EXERCISE INSTRUCTIONS
Report the count of lines below that include "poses", without any other text.

━━━━━━

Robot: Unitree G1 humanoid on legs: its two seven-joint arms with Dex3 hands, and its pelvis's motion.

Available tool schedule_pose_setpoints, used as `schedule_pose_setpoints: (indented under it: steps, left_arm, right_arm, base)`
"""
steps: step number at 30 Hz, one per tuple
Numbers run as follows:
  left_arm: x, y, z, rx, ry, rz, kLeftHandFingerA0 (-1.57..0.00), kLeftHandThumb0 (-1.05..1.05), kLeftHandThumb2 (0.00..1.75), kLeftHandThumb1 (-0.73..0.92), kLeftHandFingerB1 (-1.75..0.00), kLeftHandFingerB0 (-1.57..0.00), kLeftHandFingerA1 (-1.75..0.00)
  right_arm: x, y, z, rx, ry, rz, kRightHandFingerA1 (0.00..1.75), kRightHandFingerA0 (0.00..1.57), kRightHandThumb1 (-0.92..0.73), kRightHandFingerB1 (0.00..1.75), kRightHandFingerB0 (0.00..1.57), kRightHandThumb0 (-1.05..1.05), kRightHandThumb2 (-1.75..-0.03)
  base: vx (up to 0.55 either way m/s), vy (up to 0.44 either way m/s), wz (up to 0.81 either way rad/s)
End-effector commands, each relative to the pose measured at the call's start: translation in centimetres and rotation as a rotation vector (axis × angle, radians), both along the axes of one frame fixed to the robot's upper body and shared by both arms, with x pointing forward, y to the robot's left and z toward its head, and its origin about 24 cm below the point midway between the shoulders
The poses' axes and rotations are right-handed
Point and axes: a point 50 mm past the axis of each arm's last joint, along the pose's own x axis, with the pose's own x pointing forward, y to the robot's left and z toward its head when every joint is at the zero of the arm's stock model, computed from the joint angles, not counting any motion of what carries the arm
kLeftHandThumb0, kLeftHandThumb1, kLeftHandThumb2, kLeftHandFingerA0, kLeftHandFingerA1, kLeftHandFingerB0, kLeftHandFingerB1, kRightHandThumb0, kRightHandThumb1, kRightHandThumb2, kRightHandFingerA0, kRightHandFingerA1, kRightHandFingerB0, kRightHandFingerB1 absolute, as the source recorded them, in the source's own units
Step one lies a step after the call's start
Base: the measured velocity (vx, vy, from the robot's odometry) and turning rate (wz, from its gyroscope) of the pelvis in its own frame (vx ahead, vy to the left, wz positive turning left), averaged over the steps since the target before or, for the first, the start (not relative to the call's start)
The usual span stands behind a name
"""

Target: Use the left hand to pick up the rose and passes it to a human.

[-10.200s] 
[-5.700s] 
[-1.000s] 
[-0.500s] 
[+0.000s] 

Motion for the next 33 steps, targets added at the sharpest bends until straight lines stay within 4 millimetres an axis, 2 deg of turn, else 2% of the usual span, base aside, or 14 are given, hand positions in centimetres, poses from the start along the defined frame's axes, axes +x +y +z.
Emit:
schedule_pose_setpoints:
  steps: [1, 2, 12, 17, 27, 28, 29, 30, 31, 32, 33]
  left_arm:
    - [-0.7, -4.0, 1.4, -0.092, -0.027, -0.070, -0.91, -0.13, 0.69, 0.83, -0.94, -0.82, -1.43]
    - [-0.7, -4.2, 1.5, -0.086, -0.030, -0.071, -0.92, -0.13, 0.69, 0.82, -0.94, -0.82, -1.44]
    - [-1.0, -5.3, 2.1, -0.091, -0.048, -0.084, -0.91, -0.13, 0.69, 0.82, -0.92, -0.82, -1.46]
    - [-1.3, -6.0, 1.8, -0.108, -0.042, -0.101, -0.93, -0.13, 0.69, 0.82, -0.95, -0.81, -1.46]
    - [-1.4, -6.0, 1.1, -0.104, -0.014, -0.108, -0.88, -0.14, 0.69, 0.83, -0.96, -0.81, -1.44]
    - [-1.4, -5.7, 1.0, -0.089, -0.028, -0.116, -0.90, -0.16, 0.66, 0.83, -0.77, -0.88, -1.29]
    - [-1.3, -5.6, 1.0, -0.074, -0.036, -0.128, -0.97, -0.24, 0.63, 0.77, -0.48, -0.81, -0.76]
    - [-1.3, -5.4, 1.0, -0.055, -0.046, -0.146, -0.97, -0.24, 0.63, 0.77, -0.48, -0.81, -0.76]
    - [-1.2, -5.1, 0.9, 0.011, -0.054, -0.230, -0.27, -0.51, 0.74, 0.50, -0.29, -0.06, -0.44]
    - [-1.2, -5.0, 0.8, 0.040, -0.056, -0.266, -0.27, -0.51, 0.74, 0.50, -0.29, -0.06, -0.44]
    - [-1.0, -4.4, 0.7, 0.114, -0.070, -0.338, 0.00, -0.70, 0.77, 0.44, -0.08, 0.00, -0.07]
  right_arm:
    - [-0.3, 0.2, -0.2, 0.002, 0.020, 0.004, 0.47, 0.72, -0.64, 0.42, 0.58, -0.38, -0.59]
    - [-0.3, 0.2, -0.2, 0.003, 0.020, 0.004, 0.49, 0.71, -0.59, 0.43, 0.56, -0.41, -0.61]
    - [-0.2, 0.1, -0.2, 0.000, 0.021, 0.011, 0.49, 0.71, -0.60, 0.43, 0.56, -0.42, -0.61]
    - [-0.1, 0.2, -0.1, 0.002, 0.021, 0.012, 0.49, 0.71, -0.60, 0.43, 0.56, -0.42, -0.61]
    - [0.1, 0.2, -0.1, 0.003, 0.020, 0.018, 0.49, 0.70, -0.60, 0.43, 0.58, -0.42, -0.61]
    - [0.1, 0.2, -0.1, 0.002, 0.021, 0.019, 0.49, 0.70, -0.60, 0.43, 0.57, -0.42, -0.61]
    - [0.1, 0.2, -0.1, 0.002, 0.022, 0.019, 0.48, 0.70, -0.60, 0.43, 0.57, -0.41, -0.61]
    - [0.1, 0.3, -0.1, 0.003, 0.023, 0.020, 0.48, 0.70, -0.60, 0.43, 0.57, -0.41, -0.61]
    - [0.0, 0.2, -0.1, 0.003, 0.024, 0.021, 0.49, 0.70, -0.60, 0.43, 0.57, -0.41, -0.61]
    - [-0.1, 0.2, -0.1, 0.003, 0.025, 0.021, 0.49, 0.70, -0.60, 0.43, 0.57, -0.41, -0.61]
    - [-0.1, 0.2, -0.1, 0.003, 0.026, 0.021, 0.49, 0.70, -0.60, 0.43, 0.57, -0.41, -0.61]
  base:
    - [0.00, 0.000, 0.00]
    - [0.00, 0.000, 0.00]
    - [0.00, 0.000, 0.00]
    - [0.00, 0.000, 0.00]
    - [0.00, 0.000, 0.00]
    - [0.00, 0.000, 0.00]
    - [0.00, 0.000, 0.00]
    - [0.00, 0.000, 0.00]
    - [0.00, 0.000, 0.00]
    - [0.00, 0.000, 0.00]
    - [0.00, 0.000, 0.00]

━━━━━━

FINAL ANSWER
2